Exercise goal:
Please report every line in the material below where the word "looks" is found.
=== Data provided ===
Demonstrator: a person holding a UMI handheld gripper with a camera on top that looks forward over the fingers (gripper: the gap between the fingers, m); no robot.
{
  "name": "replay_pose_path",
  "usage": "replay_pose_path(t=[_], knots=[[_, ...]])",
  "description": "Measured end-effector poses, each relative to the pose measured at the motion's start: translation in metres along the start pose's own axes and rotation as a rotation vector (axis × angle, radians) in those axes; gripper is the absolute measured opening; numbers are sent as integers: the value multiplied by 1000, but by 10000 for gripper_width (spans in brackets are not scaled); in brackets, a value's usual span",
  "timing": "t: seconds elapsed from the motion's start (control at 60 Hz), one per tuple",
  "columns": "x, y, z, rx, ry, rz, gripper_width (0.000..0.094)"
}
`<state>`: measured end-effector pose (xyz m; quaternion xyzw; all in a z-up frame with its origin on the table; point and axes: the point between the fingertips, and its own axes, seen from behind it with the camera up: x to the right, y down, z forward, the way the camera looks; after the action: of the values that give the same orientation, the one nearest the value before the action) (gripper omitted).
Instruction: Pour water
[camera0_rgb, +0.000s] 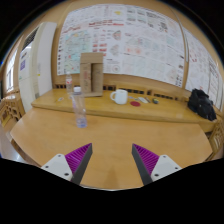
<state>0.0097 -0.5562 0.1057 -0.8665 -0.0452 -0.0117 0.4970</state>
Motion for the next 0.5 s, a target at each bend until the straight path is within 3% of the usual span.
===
Reply:
Demonstrator: a person holding a UMI handheld gripper with a camera on top that looks forward over the fingers (gripper: the gap between the fingers, m); no robot.
`<state>`: measured end-effector pose (xyz m; quaternion xyzw; all in a z-up frame with its origin on the table; point and axes: the point between the fingertips, and its own axes, seen from behind it with the camera up: x to the right, y down, z forward, the way the camera looks; after the action: of the values that give the same orientation, the one nearest the value before the action) (gripper omitted).

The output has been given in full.